* **Your assignment**
Copy the data that follows, exactly and completely.

····················

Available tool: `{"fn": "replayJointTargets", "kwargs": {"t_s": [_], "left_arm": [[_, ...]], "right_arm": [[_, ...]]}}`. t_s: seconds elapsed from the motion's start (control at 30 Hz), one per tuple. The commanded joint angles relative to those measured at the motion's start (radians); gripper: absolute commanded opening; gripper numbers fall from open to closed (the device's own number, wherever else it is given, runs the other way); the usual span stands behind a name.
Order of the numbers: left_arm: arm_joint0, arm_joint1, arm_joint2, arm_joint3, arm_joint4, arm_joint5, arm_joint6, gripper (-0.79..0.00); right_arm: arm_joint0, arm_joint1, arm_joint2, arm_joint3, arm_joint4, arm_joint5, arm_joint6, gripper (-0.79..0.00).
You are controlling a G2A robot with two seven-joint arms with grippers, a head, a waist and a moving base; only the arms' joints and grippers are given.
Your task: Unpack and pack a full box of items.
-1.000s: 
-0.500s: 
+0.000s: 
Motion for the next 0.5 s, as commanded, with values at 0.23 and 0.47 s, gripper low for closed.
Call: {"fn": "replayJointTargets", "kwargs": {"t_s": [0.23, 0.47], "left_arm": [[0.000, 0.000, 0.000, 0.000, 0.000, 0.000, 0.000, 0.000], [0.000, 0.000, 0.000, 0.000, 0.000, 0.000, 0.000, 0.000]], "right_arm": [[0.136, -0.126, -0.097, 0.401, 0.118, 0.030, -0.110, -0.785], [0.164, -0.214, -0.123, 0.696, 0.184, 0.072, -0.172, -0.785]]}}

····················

* **Answer box**
Available tool: `{"fn": "replayJointTargets", "kwargs": {"t_s": [_], "left_arm": [[_, ...]], "right_arm": [[_, ...]]}}`. t_s: seconds elapsed from the motion's start (control at 30 Hz), one per tuple. The commanded joint angles relative to those measured at the motion's start (radians); gripper: absolute commanded opening; gripper numbers fall from open to closed (the device's own number, wherever else it is given, runs the other way); the usual span stands behind a name.
Order of the numbers: left_arm: arm_joint0, arm_joint1, arm_joint2, arm_joint3, arm_joint4, arm_joint5, arm_joint6, gripper (-0.79..0.00); right_arm: arm_joint0, arm_joint1, arm_joint2, arm_joint3, arm_joint4, arm_joint5, arm_joint6, gripper (-0.79..0.00).
You are controlling a G2A robot with two seven-joint arms with grippers, a head, a waist and a moving base; only the arms' joints and grippers are given.
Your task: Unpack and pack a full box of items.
-1.000s: 
-0.500s: 
+0.000s: 
Motion for the next 0.5 s, as commanded, with values at 0.23 and 0.47 s, gripper low for closed.
Call: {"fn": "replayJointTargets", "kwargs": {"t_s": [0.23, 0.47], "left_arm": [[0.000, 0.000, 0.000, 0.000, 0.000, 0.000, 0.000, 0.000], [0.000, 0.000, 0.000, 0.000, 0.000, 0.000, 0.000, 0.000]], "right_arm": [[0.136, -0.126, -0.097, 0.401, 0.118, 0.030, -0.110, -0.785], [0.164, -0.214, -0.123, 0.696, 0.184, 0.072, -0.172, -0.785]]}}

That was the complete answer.